WHAT THE TASK ASKS — Give again, exactly and only, the lines running from the one with "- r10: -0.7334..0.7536" to the end of the material below; leave out pictures.
%%
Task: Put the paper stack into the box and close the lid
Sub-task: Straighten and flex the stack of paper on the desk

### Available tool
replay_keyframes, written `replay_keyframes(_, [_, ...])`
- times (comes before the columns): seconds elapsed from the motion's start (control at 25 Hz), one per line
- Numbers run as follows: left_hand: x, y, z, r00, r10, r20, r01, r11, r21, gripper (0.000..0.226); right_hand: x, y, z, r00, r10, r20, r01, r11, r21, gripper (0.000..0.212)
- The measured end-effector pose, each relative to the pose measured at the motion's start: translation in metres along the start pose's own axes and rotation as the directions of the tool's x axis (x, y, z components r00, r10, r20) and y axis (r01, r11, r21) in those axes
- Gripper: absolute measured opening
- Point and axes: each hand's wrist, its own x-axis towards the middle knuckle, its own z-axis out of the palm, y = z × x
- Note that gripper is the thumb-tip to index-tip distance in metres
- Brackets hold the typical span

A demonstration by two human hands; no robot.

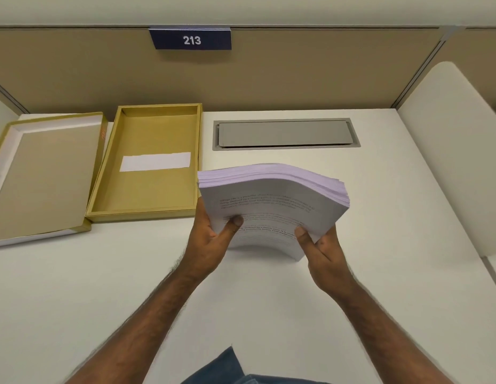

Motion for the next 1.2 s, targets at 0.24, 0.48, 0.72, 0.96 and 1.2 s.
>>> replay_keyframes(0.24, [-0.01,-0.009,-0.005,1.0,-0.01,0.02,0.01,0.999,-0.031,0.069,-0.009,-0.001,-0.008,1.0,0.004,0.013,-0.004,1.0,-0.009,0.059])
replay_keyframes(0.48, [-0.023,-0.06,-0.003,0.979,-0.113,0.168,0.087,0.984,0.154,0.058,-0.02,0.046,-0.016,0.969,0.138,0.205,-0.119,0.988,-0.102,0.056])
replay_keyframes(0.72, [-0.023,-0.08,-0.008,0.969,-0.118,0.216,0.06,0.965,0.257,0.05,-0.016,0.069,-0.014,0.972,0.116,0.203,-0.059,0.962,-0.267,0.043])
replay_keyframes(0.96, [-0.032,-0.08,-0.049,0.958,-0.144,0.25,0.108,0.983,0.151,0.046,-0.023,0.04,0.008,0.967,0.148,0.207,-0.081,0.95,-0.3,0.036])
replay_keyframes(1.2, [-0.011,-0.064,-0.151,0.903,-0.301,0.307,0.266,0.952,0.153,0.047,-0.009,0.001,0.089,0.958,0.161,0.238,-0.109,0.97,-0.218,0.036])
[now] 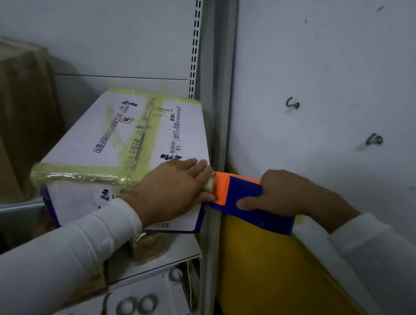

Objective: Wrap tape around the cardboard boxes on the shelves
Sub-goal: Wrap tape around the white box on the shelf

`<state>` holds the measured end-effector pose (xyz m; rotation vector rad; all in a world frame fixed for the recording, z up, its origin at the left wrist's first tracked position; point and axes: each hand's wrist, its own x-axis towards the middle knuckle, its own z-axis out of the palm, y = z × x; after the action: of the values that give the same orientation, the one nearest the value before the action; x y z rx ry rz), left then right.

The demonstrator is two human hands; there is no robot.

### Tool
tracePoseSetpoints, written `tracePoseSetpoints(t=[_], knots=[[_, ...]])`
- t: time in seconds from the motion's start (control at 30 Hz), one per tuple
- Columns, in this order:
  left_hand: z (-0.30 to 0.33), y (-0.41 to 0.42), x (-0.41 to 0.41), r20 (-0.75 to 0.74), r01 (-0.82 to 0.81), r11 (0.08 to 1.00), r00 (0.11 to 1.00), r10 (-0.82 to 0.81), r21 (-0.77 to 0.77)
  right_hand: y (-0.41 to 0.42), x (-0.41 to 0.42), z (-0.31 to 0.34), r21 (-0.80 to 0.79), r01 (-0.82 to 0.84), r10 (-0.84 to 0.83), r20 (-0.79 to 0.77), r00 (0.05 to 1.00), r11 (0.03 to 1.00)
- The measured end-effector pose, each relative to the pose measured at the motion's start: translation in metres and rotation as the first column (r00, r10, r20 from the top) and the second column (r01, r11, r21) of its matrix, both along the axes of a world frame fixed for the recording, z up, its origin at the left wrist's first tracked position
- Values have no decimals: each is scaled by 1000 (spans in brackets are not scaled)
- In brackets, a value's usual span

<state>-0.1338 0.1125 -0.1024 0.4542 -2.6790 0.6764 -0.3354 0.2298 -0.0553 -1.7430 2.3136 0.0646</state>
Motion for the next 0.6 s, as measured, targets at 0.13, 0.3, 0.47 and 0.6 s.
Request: tracePoseSetpoints(t=[0.13,0.3,0.47,0.6], knots=[[8,0,1,3,-18,999,1000,18,46,0,6,-8,-128,62,-93,-258,962,990],[19,-1,22,-12,-16,991,1000,18,134,13,-24,-42,-80,243,-241,25,970,967],[20,15,7,-107,-147,970,980,170,192,14,-15,-53,-274,320,-187,420,888,907],[14,22,-17,-135,-347,910,914,382,226,12,-9,-52,-290,330,-116,568,814,898]])
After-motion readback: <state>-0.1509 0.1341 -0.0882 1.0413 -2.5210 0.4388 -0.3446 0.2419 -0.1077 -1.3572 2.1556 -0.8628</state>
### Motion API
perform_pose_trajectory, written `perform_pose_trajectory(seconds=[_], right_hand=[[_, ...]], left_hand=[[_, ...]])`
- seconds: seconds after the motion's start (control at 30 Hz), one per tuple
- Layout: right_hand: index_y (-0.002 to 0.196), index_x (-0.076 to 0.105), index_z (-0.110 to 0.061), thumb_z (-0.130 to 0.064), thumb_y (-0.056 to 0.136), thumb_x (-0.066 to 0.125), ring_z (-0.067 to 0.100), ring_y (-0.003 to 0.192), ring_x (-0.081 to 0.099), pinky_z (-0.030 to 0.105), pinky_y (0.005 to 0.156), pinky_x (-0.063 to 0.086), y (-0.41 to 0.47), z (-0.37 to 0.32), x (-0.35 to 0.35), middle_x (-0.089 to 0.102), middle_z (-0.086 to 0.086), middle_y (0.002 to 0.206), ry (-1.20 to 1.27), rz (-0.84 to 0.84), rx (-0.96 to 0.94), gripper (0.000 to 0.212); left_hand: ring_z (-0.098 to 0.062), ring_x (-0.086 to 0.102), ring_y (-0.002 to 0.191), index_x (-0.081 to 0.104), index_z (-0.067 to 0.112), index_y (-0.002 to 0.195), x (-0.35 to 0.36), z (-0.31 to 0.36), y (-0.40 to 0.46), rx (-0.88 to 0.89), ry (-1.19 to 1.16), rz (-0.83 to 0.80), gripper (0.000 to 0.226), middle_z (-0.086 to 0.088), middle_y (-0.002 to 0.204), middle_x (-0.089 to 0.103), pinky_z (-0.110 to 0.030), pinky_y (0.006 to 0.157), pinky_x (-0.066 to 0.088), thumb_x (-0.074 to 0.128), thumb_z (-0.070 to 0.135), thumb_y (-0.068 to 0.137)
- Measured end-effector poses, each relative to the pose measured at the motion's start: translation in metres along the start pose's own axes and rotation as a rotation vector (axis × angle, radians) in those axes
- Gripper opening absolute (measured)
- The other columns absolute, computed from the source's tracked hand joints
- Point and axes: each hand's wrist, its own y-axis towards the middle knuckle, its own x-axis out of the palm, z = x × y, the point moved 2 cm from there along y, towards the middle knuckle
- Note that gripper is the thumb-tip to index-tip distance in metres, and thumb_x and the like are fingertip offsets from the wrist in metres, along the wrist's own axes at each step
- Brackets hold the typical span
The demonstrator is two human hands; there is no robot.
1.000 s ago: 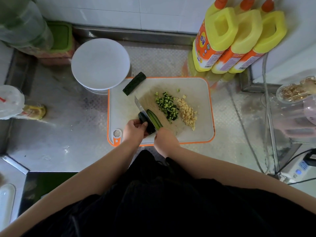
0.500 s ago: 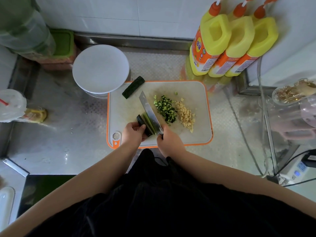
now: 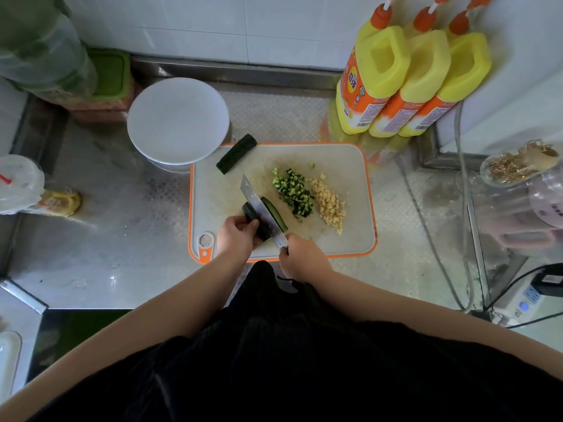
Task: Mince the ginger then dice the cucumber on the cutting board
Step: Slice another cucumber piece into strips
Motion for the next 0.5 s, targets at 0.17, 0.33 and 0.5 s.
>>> perform_pose_trajectory(seconds=[0.17,0.33,0.5], right_hand=[[0.104,0.049,-0.005,-0.019,0.099,0.039,0.033,0.095,0.059,0.031,0.068,0.038,-0.0006,-0.0019,-0.0006,0.062,0.017,0.103,-0.026,-0.011,0.013,0.017],[0.103,0.051,-0.004,-0.017,0.098,0.041,0.031,0.093,0.060,0.033,0.070,0.042,0.0019,-0.0039,0.0013,0.062,0.016,0.102,-0.052,-0.012,0.023,0.017],[0.100,0.052,-0.005,-0.014,0.097,0.044,0.030,0.093,0.060,0.032,0.069,0.041,0.0014,-0.0069,0.0017,0.063,0.015,0.101,-0.089,-0.023,0.023,0.013]], left_hand=[[-0.026,0.068,0.083,0.053,0.005,0.113,-0.0002,0.0009,-0.0001,0.001,0.021,0.003,0.023,-0.013,0.102,0.066,-0.040,0.076,0.059,0.062,0.016,0.095],[-0.027,0.069,0.088,0.054,0.007,0.113,-0.0007,0.0000,0.0002,0.003,0.040,0.010,0.024,-0.013,0.106,0.066,-0.039,0.074,0.060,0.063,0.017,0.094],[-0.027,0.069,0.088,0.054,0.005,0.116,-0.0006,0.0001,0.0009,0.000,0.057,0.018,0.027,-0.012,0.106,0.066,-0.038,0.072,0.060,0.063,0.017,0.094]])
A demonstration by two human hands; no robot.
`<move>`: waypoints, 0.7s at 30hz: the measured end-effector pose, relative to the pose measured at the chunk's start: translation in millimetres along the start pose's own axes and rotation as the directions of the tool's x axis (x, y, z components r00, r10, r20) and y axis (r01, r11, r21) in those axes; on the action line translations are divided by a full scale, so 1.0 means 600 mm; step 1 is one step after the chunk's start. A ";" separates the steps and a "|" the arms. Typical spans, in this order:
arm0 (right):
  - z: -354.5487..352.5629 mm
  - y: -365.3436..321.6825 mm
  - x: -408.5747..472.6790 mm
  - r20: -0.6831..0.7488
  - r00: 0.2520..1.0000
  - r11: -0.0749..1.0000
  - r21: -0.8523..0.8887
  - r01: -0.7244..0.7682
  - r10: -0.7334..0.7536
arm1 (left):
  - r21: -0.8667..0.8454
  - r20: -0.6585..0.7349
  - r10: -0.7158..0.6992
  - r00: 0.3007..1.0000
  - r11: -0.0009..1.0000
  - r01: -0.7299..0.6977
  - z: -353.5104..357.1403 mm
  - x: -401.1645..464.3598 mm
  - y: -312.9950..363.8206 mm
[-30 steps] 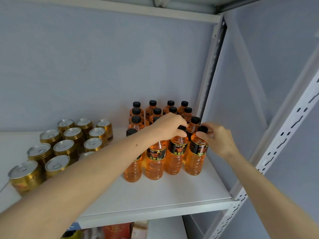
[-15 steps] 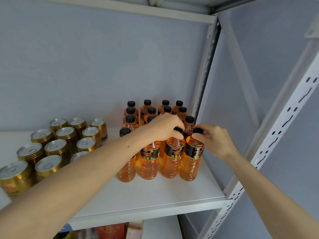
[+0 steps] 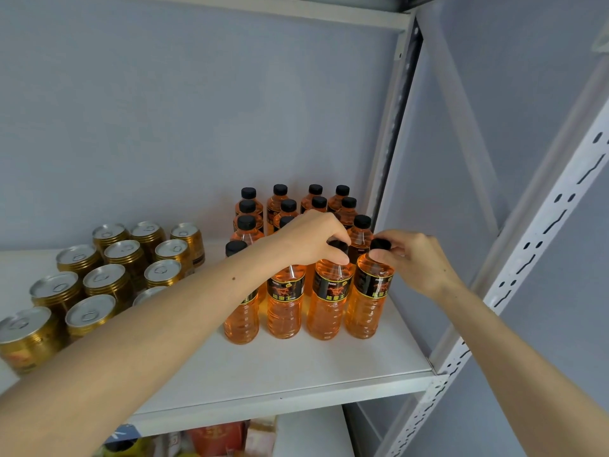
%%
RESPONSE BELOW —
  - r10: -0.7334..0.7536
arm1 (left):
  - r21: -0.8667..0.8454
  - r20: -0.6585..0.7349
  - r10: -0.7158..0.6992
  - r00: 0.3007..1.0000
  - r11: -0.0009..1.0000
  - r01: -0.7299..0.6977
  - z: -353.5104..357.1403 mm
  - x: -401.1645..464.3598 mm
  - y: -312.9950..363.8206 mm
[-30 steps] 
[-15 steps] 
[+0 steps] 

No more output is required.